Commissioner for Digital Economy and Society, Günther Oettinger, presented today his proposals for copyright reforms. Responding to the plans, Greens/EFA digital agenda spokesperson Julia Reda said:
"Commissioner Oettinger's retrograde plans spell disaster for the internet. Oettinger has let copyright reform be hijacked by corporate interests and turned a blind eye to the needs of artists and users. This attempt to remake the web to accommodate analogue business models is doomed to fail at great cost.
"The planned special copyright for news sites would curtail freedom of expression on the internet and harm both small publishers and innovative startups. In the end, it will benefit nobody: internet platforms and users alike will stop linking to EU news with the preview images and teaser snippets that drive traffic, but would now require licenses. Erecting toll booths on the way users arrive at EU news today won't make up for declining newspaper revenues, but instead doom even their digital properties. The news industry's troubles can't be solved with copyright law.
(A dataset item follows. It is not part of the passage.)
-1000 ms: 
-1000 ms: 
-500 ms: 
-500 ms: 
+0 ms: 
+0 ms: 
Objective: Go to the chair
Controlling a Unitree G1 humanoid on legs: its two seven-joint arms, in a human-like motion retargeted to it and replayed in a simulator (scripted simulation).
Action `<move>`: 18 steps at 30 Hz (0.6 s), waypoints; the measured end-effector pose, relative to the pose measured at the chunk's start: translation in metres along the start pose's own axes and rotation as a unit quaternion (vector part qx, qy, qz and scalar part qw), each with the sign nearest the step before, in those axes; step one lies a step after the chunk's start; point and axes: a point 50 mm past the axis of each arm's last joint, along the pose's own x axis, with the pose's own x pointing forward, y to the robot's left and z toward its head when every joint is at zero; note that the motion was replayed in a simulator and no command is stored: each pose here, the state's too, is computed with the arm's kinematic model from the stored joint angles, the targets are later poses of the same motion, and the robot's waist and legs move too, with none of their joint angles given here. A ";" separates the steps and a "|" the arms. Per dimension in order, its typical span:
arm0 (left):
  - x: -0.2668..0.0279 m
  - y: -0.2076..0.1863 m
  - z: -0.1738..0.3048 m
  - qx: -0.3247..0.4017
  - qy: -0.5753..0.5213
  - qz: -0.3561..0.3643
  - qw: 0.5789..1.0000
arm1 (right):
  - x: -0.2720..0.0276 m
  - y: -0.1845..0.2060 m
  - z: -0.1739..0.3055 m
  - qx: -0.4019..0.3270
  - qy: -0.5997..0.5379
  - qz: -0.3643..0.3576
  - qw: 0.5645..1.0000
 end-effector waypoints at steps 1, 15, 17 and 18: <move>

"Oettinger's insistence that end users sharing links will not be affected is an attempt at misdirection. Links posted to social networks today automatically include a snippet from the linked article, which the proposal would undeniably make subject to licensing for 20 years after publication. No exception is provided for individuals. Accordingly, this proposal would make posting a link to an article from 1996 to Facebook illegal without a licence. Oettinger's denial was even belied by President Juncker's State of the Union speech, in which he called for revenues for news publishers 'whether [their content] is published via a copying machine or hyperlinked on the web.'
"The Parliament has rejected this idea multiple times in its resolutions on the Digital Single Market. It must do so again. Already, MEPs from all political groups are coming together to voice their opposition."